Merciful
/ˈmɜːrsɪfəl/
慈悲深い、情け深い、寛大な
源流
罰する力を持つ者が、相手の苦しみを見て手を緩める画面。
Image
力 + 共感 + 減刑 = 慈悲
深層理解
Merciful は単なる「優しい」ではありません。核心にあるのは、相手を罰せる立場にありながら、あえて苦痛を軽くするという感覚です。つまり、弱さからの親切ではなく、力を持つ者の自制です。
語源的には mercy(慈悲・憐れみ)+ -ful(満ちている)で、「慈悲に満ちた」という形です。mercy は中世英語・古フランス語を経て、ラテン語 merces(報酬、代価、のちに好意・憐れみの感覚へ広がる)に関係するとされます。現代では宗教・法律・人間関係の場面で、正義を完全に執行しない温かさを表します。

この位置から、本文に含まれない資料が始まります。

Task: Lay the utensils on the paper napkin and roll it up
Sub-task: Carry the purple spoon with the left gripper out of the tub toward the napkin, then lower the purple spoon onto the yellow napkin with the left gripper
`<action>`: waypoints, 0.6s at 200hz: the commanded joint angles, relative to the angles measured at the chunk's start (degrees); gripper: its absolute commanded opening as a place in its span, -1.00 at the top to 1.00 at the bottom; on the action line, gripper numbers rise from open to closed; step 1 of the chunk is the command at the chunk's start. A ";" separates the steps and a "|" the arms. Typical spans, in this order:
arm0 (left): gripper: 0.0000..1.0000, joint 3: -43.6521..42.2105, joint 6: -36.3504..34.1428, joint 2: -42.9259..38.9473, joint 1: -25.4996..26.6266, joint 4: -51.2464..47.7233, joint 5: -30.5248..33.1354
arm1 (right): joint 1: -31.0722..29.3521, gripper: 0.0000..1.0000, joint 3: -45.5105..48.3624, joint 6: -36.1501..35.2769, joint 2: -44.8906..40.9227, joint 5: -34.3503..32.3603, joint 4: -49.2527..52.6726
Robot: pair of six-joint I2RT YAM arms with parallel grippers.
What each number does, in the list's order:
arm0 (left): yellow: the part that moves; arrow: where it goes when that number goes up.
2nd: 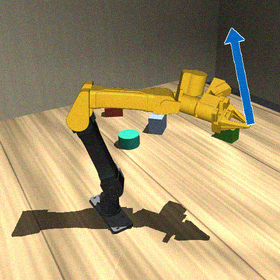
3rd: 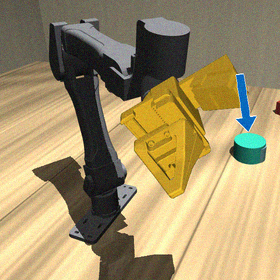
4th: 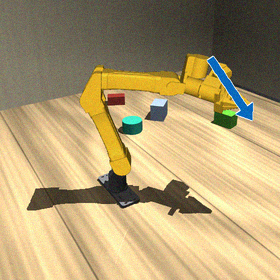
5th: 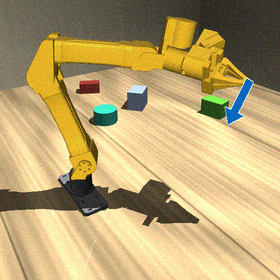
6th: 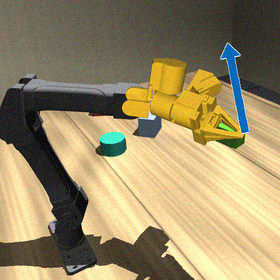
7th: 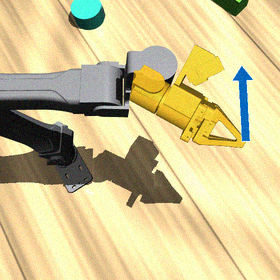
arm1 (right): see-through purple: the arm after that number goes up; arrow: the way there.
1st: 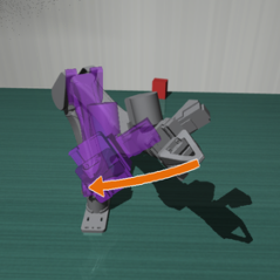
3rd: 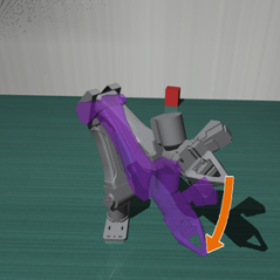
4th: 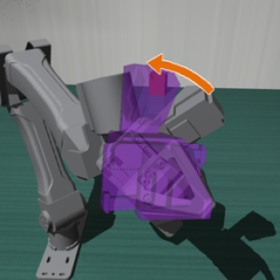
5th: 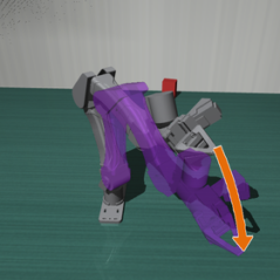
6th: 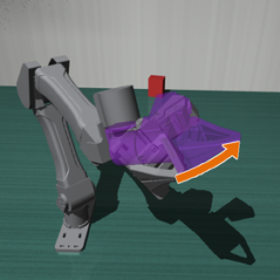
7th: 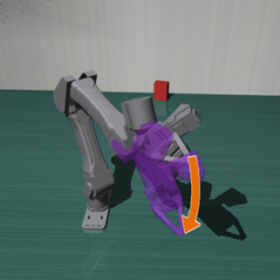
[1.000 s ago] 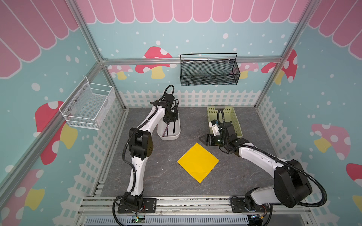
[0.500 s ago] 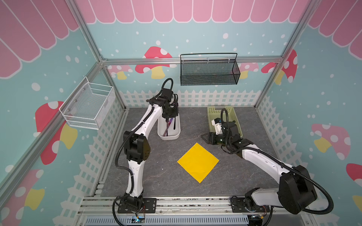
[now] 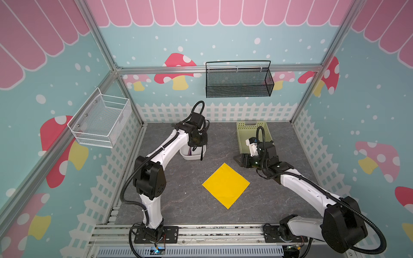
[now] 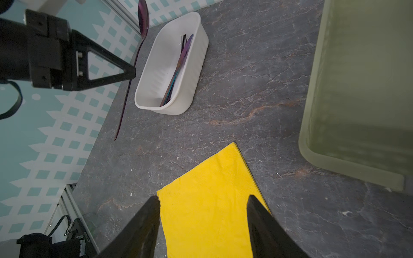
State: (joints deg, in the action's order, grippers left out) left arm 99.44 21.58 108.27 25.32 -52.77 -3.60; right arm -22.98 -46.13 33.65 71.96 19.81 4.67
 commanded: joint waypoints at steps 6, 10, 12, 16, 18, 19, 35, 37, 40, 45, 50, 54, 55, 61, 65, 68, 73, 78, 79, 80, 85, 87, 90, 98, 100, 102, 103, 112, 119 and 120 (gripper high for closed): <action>1.00 -4.83 3.74 -4.24 3.96 4.33 3.89 | 1.32 -0.28 1.34 -2.98 -2.08 -1.18 1.63; 1.00 -5.31 4.09 -4.44 4.55 4.42 4.22 | 1.58 -0.28 1.49 -3.20 -2.27 -1.10 1.77; 1.00 -5.53 4.24 -4.57 4.84 4.43 4.43 | 1.72 -0.28 1.59 -3.30 -2.36 -1.09 1.86; 1.00 -5.88 4.61 -4.67 5.45 4.39 4.77 | 2.00 -0.28 1.72 -3.56 -2.50 -0.90 1.94; 1.00 -6.06 4.78 -4.78 5.69 4.42 4.90 | 2.18 -0.28 1.80 -3.69 -2.52 -0.87 2.06; 1.00 -6.17 4.87 -4.80 5.74 4.43 4.99 | 2.25 -0.28 1.86 -3.77 -2.53 -0.85 2.13; 1.00 -7.58 6.27 -5.10 8.50 4.76 6.25 | 3.60 -0.28 2.70 -4.78 -3.53 -0.39 2.62; 1.00 -7.74 6.45 -5.15 8.88 4.82 6.43 | 3.70 -0.28 2.78 -4.92 -3.68 -0.39 2.67; 1.00 -8.03 6.64 -5.17 9.62 4.91 6.71 | 3.92 -0.28 3.02 -5.13 -3.89 -0.39 2.73; 1.00 -8.35 7.01 -5.16 10.60 5.04 7.08 | 4.35 -0.28 3.35 -5.53 -4.29 -0.39 2.92; 1.00 -8.89 7.42 -5.10 11.54 5.17 7.47 | 4.70 -0.28 3.68 -5.93 -4.74 -0.52 3.13; 1.00 -9.31 7.85 -5.06 12.34 5.27 7.63 | 5.03 -0.28 3.95 -6.15 -5.10 -0.61 3.30; 1.00 -9.37 7.99 -5.03 12.54 5.33 7.68 | 5.09 -0.28 3.99 -6.23 -5.22 -0.63 3.27; 1.00 -10.16 8.71 -4.93 13.61 5.61 7.87 | 5.51 -0.28 4.39 -6.60 -5.77 -0.78 3.57; 1.00 -10.68 9.30 -4.86 14.24 5.90 8.02 | 5.87 -0.28 4.58 -6.83 -6.14 -0.83 3.74; 1.00 -11.12 9.78 -4.76 14.80 6.04 8.07 | 6.12 -0.28 4.82 -6.96 -6.43 -0.83 3.81; 1.00 -12.06 10.66 -4.70 15.55 6.70 8.01 | 6.55 -0.29 5.10 -7.14 -6.91 -0.76 3.95; 1.00 -13.01 11.48 -4.73 16.25 7.34 8.05 | 6.98 -0.28 5.44 -7.32 -7.39 -0.54 4.01; 1.00 -13.24 11.65 -4.73 16.47 7.52 8.02 | 7.02 -0.28 5.53 -7.34 -7.46 -0.42 4.02; 1.00 -13.45 11.86 -4.69 16.62 7.69 8.05 | 7.14 -0.29 5.57 -7.36 -7.55 -0.36 4.03; 1.00 -14.23 12.85 -4.60 17.41 8.43 8.14 | 7.52 -0.29 5.87 -7.45 -7.93 -0.08 4.02; 1.00 -14.66 13.22 -4.57 17.68 8.79 8.22 | 7.71 -0.29 5.98 -7.52 -8.14 0.04 4.01; 1.00 -15.22 13.82 -4.49 18.10 9.18 8.23 | 7.96 -0.29 6.23 -7.59 -8.36 0.19 4.10; 1.00 -16.35 15.25 -4.24 19.25 10.35 8.32 | 8.44 -0.29 6.66 -7.78 -9.01 0.56 4.07; 1.00 -16.57 15.64 -4.17 19.53 10.68 8.27 | 8.56 -0.29 6.80 -7.87 -9.03 0.62 4.09; 1.00 -16.87 15.89 -4.09 19.79 10.90 8.39 | 8.70 -0.29 6.87 -7.96 -9.25 0.65 4.16; 1.00 -17.02 16.05 -4.01 19.96 11.05 8.45 | 8.77 -0.29 6.95 -7.97 -9.32 0.66 4.14; 1.00 -17.93 17.59 -3.61 21.18 11.80 8.94 | 9.25 -0.29 7.26 -8.33 -9.87 0.84 4.29; 1.00 -18.40 18.78 -3.18 21.97 12.38 9.30 | 9.51 -0.29 7.56 -8.57 -10.23 0.89 4.44; 1.00 -18.44 18.86 -3.12 22.10 12.49 9.39 | 9.57 -0.29 7.60 -8.63 -10.29 0.86 4.50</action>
State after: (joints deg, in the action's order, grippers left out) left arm 82.56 34.04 104.60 45.23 -44.66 3.16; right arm -14.46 -39.92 27.35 63.37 19.68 7.97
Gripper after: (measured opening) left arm 0.051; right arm 0.645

God is merciful のように宗教的文脈では、「神は罪を見逃す」のではなく、罪を知ったうえで救いの余地を与えるという深い意味になります。裁判や権力の文脈では a merciful judge のように、厳罰よりも更生や事情を重んじる姿勢を示します。
kind は日常的な親切、compassionate は苦しみへの共感、forgiving は過失を許すことに焦点があります。一方 merciful は、そこに 裁き・罰・権力差 が含まれます。だからこそ merciful は、ただの善意より重く、道徳的な高さを感じさせる語です。
現代用法では a merciful end(慈悲ある終わり)、mercifully short(ありがたいことに短い)のように、「苦痛や負担が軽くて済む」という副詞的・比喩的な広がりもあります。つまり merciful の魂は、苦しみを必要以上に長引かせないことです。